I picked up Terraform to add it to my resume but kept it because it’s still got plenty of upside for a solo developer. Despite the marketing focus on cloud-enabled state sharing, it’s still a tool that shines when it comes to provisioning resources.

Configuration management is actively discouraged, though. I ran in to this personally trying to write a module that deployed a web stack I’ve used before. Providers for configurable infrastructure software like Docker expect the remote node to exist. If the remote host referenced in your provider configuration isn’t up and running, you’ll probably get an error. Maybe you can you can use targeting or clever tiering to get around it the issue but to me it reinforced something I’d seen all over the internet:

Provision with Terraform, then configure with Ansible.

It’s probably overkill if you’re starting from scratch, but I first used Ansible in anger at a job 5 years ago and have just decided to limit the scope of my Terraform needs so I think it plays to my strengths to use both tools. Both tools are outstanding when things scale to the medium-large end of what a small team can handle. As a solo developer without real world experience in these tool the benefits are not in the time saved automating either setup or maintainance (you’re really just shifting both around conceptually and probably not coming out ahead).

Rather, you gain some fundamentals that could help you scale and whatever you do manage using Infrastructure as Code is declared and self-documenting. You’ll thank yourself later that you took an extra 15 minutes to write that modification into the playbook instead of cowboy configuring the live instance.

I also happen to think it’s a pretty easy toolset to hand to someone if you can make the glue reusable. Deploying some VPSs with Terraform and then a stack using a well-known community role is easy for a motivated or tangentially experienced beginner. The biggest hurdle for Terraform is usually syntax and internals. On the other side, the literal file structure and workflow of Ansible are daunting when you know what you’re doing amounts to a handful of shell commands. Until you’re nimble with both you have to keep good discipline and adjust quicly when things aren’t working.

How I’m Doing It

How any solo developer saves complexity and time budget – loose coupling!

All Ansible code is written with knowledge of Terraform code which passes forward any required state by writing it into the inventory. There is no magic Terraform incantation that triggers Ansible behavior. You add resources to the inventory and update playbooks accordingly.
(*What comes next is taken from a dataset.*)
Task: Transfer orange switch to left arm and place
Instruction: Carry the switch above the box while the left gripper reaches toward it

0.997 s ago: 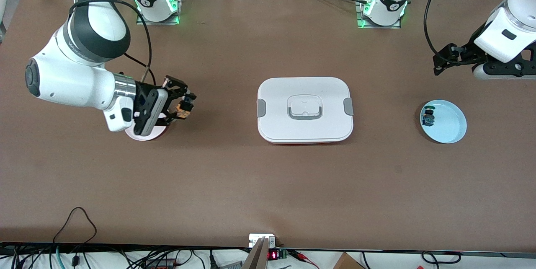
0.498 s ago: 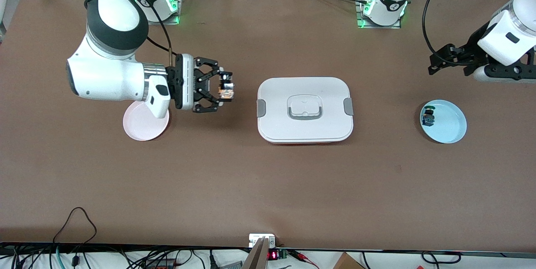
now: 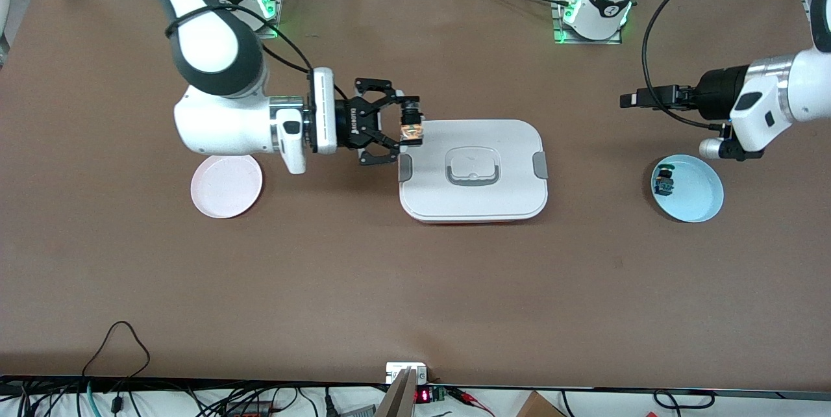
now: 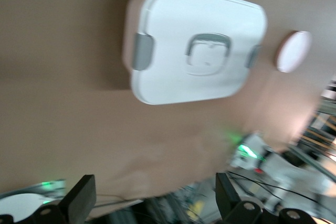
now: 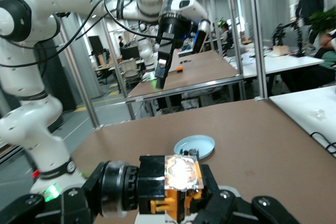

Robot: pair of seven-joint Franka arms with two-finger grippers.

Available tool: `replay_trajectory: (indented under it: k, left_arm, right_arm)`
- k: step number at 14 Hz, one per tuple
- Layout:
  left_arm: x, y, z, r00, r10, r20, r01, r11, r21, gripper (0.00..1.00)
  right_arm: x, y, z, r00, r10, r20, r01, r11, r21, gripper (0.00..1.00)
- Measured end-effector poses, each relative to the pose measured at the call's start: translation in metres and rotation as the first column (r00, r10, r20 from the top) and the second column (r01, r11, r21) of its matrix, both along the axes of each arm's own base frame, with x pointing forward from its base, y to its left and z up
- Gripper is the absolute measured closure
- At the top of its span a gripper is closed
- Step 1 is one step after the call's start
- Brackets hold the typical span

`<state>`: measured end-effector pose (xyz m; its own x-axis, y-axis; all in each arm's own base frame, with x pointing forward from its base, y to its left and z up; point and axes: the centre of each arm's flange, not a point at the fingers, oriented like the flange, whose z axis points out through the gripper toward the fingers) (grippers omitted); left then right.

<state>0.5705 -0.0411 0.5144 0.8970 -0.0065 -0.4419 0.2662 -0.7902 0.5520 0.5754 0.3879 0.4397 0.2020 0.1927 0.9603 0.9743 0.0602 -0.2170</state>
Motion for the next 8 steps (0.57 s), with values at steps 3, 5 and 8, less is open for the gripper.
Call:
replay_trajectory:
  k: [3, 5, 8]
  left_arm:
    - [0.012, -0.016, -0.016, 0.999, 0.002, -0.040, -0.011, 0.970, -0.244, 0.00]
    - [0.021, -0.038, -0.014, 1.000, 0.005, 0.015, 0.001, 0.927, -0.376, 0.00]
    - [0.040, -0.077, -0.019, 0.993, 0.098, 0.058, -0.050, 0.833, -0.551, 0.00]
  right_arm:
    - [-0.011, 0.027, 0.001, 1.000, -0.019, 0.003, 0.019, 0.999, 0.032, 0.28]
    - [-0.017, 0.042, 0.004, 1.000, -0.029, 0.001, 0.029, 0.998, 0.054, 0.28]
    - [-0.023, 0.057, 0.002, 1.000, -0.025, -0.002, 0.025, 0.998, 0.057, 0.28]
All that means is the only real difference is that the inventory is fully managed by Terraform, which possesses a great set of tools for basic templating and file manipulation.

Note: Existing Ansible Providers

There are apparently providers that “call” Ansible from Terraform but I found there are tricky ways to paint yourself into corners manipulating dependent state in Terraform. This avoids that by having short dependency chains on the Terraform side. The only real programatic link between the two is variable passing. The rest is hand-written glue.

Thankfully, Ansible makes it easy to target groups with roles. It’s a neat fit with no hacking required beyond some file generation.

The other thing I tried with one of the Ansible providers was creating vault files. Unfortunately, it wasn’t easy to install the provider on my machine and I ran in to strange errors. After a little thinking on the problem I decided to side-step it by tapping in to my decision to limit the link between tools to just passing variables.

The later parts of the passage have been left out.